ABOUT THIS TASK —
Word for word, copy out the data below, omitting pictures.

DATA BELOW —
_ _ _

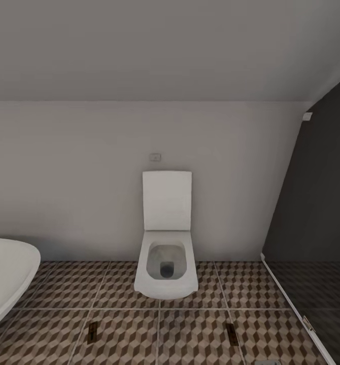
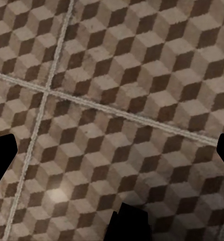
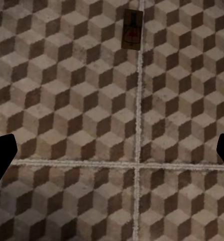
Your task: Take the four mousetraps from the cabinet in the bathroom and place them on the bathroom floor. Make sure all four end up on the same floor surface, and ensure that at least two of them are either under or directly next to the same bathroom sink.
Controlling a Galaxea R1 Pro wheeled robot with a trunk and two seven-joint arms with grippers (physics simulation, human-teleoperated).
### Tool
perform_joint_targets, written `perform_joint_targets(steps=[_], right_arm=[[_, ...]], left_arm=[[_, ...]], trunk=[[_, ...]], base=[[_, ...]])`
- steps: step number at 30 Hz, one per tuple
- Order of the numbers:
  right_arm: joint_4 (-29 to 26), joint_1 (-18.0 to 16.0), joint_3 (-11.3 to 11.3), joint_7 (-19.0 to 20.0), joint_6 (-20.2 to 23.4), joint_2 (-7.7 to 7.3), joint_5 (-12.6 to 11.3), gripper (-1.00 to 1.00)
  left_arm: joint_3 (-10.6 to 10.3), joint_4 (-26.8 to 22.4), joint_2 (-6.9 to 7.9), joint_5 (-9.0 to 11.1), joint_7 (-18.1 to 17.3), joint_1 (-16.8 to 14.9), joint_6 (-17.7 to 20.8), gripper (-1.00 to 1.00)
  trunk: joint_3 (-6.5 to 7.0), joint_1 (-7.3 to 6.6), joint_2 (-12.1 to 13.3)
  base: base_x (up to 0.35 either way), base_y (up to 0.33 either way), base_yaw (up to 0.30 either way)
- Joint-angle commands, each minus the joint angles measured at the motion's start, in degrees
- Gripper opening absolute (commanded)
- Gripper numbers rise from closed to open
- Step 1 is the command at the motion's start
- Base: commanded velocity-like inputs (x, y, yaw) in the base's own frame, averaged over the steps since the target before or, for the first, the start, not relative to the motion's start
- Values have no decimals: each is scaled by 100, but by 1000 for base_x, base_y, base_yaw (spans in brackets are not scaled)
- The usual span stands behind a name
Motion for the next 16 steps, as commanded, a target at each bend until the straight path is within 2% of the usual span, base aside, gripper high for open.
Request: perform_joint_targets(steps=[1, 16], right_arm=[[25, -10, 38, 2, -40, 0, 4, 100], [25, -10, 36, 2, -40, 0, 4, 100]], left_arm=[[-12, 17, -5, 5, 2, -7, -26, 100], [-8, 17, -30, 5, 4, -7, -25, 100]], trunk=[[-6, -1, -3], [-6, -1, -3]], base=[[0, 0, 0], [0, 0, 0]])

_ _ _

COMPLETED TASK —
Your task: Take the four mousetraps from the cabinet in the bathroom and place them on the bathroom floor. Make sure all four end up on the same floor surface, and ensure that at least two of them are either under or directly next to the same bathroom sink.
Controlling a Galaxea R1 Pro wheeled robot with a trunk and two seven-joint arms with grippers (physics simulation, human-teleoperated).
### Tool
perform_joint_targets, written `perform_joint_targets(steps=[_], right_arm=[[_, ...]], left_arm=[[_, ...]], trunk=[[_, ...]], base=[[_, ...]])`
- steps: step number at 30 Hz, one per tuple
- Order of the numbers:
  right_arm: joint_4 (-29 to 26), joint_1 (-18.0 to 16.0), joint_3 (-11.3 to 11.3), joint_7 (-19.0 to 20.0), joint_6 (-20.2 to 23.4), joint_2 (-7.7 to 7.3), joint_5 (-12.6 to 11.3), gripper (-1.00 to 1.00)
  left_arm: joint_3 (-10.6 to 10.3), joint_4 (-26.8 to 22.4), joint_2 (-6.9 to 7.9), joint_5 (-9.0 to 11.1), joint_7 (-18.1 to 17.3), joint_1 (-16.8 to 14.9), joint_6 (-17.7 to 20.8), gripper (-1.00 to 1.00)
  trunk: joint_3 (-6.5 to 7.0), joint_1 (-7.3 to 6.6), joint_2 (-12.1 to 13.3)
  base: base_x (up to 0.35 either way), base_y (up to 0.33 either way), base_yaw (up to 0.30 either way)
- Joint-angle commands, each minus the joint angles measured at the motion's start, in degrees
- Gripper opening absolute (commanded)
- Gripper numbers rise from closed to open
- Step 1 is the command at the motion's start
- Base: commanded velocity-like inputs (x, y, yaw) in the base's own frame, averaged over the steps since the target before or, for the first, the start, not relative to the motion's start
- Values have no decimals: each is scaled by 100, but by 1000 for base_x, base_y, base_yaw (spans in brackets are not scaled)
- The usual span stands behind a name
Motion for the next 16 steps, as commanded, a target at each bend until the straight path is within 2% of the usual span, base aside, gripper high for open.
Request: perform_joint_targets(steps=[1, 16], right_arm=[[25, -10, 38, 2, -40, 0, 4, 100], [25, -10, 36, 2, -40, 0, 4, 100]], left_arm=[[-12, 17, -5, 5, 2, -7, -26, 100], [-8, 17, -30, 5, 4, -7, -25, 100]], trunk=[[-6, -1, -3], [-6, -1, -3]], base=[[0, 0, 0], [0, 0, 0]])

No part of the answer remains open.